WORK INSTRUCTIONS | Where the listing below has a line containing "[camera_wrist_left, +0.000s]", output that line and all lines after it, verbatim, and no others.

RECORDED INFORMATION |
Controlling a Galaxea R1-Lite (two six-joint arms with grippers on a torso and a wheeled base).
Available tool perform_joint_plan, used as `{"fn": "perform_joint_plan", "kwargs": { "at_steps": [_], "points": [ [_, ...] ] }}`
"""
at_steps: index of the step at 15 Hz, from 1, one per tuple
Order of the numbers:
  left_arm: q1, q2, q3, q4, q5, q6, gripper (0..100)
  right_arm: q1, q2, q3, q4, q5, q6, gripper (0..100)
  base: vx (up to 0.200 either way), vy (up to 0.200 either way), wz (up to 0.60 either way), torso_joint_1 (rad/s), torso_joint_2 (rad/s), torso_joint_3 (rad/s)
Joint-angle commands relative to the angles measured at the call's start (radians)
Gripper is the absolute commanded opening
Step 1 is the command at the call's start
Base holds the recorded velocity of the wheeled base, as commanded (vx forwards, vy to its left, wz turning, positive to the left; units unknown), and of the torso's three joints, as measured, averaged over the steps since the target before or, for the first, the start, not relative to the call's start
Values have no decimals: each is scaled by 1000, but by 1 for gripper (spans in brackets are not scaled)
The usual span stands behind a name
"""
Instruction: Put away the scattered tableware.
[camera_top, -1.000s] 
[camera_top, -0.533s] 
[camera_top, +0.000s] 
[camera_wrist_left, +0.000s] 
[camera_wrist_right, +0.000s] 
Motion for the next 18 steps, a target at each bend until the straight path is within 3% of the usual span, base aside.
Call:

ANSWER TO THE PROBLEM |
[camera_wrist_left, +0.000s] 
[camera_wrist_right, +0.000s] 
Motion for the next 18 steps, a target at each bend until the straight path is within 3% of the usual span, base aside.
Call:

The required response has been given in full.